When a parent consistently fails to show any empathy
with a particular range of emotion in the child—joys,
tears, needing to cuddle—the child begins to avoid expressing,
and perhaps even feeling, those same emotions.
In this way, presumably, entire ranges of emotion
can begin to be obliterated from the repertoire for intimate
relations, especially if through childhood those
feelings continue to be covertly or overtly discouraged.
By the same token, children can come to favor an unfortunate
range of emotion, depending on which moods
are reciprocated.
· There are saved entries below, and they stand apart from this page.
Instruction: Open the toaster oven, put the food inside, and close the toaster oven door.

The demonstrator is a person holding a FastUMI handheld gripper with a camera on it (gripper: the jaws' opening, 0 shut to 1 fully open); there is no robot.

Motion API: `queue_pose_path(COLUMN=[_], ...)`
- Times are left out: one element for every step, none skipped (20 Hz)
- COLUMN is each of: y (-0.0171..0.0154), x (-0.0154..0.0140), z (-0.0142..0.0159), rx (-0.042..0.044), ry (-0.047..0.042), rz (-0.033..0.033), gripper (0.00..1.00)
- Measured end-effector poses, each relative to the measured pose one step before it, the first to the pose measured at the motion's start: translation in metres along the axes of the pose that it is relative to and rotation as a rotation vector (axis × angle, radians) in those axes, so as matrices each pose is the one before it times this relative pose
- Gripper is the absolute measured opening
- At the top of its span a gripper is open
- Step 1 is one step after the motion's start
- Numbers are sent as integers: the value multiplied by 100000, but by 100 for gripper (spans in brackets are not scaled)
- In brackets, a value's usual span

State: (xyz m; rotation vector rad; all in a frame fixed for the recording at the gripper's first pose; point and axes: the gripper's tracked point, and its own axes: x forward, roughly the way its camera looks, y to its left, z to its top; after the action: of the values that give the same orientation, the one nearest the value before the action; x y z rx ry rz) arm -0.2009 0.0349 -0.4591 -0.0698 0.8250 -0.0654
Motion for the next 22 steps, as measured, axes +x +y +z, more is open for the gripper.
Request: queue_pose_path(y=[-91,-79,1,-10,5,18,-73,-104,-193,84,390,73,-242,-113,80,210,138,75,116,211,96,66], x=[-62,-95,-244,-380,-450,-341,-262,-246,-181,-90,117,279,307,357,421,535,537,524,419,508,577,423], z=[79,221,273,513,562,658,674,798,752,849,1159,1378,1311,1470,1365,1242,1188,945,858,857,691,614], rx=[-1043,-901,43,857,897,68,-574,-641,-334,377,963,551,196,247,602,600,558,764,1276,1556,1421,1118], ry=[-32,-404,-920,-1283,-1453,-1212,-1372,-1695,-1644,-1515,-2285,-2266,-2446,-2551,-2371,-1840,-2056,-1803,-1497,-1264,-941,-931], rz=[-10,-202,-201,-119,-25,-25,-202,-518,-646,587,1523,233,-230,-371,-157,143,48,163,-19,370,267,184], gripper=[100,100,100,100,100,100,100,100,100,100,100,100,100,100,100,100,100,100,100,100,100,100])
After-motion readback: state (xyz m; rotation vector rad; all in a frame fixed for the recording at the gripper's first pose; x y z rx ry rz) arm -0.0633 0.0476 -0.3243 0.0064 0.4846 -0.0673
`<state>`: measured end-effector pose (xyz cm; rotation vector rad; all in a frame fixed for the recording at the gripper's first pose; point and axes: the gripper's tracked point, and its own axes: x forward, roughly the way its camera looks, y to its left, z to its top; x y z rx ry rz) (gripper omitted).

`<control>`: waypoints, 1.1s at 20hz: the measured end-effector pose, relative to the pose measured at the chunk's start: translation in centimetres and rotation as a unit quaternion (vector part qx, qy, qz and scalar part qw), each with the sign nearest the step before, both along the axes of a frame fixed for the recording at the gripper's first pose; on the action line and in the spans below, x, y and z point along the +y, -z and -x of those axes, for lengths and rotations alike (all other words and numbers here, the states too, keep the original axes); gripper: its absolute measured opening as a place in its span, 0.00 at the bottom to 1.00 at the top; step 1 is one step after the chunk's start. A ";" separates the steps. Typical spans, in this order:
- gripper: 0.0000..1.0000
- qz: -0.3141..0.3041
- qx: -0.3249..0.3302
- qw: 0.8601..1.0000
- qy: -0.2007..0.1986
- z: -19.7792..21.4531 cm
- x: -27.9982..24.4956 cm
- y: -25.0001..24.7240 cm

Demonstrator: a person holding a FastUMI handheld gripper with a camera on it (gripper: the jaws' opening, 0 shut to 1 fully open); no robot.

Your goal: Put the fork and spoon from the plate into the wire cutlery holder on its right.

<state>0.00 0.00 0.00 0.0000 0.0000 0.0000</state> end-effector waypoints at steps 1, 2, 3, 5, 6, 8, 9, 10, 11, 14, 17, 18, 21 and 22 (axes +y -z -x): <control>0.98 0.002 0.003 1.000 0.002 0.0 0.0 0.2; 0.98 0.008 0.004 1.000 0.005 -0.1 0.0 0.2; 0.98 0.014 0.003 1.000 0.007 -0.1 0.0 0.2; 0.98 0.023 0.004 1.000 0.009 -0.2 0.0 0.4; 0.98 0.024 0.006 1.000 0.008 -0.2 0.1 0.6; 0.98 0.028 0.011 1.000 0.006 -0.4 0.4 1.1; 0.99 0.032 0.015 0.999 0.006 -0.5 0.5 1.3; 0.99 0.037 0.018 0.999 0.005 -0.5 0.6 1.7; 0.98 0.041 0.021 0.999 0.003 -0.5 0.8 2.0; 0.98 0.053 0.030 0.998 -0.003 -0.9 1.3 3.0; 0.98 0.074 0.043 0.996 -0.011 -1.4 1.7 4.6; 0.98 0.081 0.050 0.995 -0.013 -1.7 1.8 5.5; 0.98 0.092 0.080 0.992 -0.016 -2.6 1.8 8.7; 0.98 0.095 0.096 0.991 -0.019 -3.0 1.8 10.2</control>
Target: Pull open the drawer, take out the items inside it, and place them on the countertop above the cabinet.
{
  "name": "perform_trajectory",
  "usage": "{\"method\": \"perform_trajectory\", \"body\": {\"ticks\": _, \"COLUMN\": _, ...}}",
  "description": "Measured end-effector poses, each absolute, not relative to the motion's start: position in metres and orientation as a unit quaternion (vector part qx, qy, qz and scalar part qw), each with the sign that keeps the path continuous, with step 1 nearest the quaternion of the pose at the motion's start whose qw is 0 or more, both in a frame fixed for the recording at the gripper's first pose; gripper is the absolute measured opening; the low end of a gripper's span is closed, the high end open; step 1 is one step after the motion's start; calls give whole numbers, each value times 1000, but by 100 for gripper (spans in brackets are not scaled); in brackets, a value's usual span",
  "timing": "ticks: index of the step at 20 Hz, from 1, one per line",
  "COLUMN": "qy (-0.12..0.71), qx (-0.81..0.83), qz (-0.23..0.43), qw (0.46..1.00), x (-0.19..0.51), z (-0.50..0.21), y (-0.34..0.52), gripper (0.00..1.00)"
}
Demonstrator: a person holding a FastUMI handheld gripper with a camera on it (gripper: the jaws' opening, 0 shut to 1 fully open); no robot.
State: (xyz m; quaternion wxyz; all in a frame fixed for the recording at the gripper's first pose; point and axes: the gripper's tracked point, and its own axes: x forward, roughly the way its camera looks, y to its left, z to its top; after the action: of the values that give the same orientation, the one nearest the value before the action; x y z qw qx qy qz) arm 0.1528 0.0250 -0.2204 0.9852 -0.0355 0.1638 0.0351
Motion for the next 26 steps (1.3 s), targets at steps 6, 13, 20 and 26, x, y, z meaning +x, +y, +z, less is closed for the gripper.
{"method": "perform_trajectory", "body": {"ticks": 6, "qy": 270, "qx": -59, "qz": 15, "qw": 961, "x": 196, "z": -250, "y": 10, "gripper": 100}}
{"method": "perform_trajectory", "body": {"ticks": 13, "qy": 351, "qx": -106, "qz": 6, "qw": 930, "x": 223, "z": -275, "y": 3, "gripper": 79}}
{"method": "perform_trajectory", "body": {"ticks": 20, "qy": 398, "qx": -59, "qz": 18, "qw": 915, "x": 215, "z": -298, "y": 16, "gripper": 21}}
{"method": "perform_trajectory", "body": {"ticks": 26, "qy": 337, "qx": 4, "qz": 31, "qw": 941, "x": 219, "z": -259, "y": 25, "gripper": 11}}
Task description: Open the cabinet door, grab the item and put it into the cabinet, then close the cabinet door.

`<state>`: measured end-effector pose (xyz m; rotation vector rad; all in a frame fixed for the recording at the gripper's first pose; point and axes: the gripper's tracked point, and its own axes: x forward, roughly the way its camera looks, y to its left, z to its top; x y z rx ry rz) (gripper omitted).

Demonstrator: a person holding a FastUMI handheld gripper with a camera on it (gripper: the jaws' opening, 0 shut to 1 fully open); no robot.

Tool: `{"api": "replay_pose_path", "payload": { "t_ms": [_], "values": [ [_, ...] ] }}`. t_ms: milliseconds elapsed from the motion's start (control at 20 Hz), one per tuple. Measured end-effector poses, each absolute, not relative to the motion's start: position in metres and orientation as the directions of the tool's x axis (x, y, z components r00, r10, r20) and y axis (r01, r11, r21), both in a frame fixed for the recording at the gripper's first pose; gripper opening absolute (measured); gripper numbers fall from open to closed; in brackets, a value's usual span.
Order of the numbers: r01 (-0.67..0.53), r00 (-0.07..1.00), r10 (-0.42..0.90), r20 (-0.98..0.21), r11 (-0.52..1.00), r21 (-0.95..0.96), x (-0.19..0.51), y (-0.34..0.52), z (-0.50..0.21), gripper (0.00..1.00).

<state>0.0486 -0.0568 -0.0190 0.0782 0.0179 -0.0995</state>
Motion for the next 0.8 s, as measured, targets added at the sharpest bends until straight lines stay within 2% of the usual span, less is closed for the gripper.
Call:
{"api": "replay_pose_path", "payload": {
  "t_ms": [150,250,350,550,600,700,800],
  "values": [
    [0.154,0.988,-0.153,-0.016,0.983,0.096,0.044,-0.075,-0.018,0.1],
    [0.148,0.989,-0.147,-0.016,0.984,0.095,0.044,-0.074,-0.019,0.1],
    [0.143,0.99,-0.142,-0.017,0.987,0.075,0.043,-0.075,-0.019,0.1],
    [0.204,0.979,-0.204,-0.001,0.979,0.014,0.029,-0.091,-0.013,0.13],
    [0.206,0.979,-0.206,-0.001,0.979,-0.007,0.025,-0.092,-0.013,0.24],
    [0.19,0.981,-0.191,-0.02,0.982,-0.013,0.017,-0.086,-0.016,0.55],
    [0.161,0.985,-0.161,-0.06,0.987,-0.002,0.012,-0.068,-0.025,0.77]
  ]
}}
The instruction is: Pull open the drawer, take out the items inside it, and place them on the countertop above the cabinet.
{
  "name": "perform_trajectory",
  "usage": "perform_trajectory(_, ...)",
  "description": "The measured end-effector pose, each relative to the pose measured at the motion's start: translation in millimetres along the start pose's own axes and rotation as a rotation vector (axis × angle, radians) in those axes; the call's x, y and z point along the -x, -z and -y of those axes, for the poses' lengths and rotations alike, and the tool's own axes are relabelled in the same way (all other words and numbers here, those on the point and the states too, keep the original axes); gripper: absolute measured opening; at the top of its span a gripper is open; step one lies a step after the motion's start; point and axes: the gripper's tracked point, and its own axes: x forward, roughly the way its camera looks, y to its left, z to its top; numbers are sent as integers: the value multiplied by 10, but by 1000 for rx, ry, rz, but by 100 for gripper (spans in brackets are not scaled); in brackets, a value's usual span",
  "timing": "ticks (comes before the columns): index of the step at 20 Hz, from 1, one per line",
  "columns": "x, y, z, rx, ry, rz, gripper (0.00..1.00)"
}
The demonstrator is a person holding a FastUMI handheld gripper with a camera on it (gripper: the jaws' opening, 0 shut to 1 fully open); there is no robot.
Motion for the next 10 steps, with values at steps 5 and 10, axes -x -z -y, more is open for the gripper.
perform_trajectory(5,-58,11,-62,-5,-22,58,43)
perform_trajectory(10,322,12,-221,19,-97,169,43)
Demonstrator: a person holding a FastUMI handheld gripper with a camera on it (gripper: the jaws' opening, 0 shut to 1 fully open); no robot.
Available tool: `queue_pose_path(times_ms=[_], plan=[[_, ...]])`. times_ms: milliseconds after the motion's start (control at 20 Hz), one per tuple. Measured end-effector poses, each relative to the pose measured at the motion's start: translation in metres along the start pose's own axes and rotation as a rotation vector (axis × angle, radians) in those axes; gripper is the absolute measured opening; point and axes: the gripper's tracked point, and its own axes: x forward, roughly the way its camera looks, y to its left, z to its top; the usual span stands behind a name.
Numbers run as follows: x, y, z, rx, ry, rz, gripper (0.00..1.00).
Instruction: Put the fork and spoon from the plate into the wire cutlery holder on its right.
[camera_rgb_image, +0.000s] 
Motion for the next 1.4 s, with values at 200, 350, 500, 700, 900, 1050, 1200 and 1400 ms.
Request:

Even infants "catch" moods: Threemonth-old
babies of depressed mothers, for example,
mirrored their mothers' moods while playing with them,
displaying more feelings of anger and sadness, and
much less spontaneous curiosity and interest, compared
to infants whose mothers were not depressed. 9
One mother in Stern's study consistently underreacted
to her baby's level of activity; eventually her baby
learned to be passive. "An infant treated that way learns,
when I get excited I can't get my mother to be equally
excited, so I may as well not try at all," Stern contends.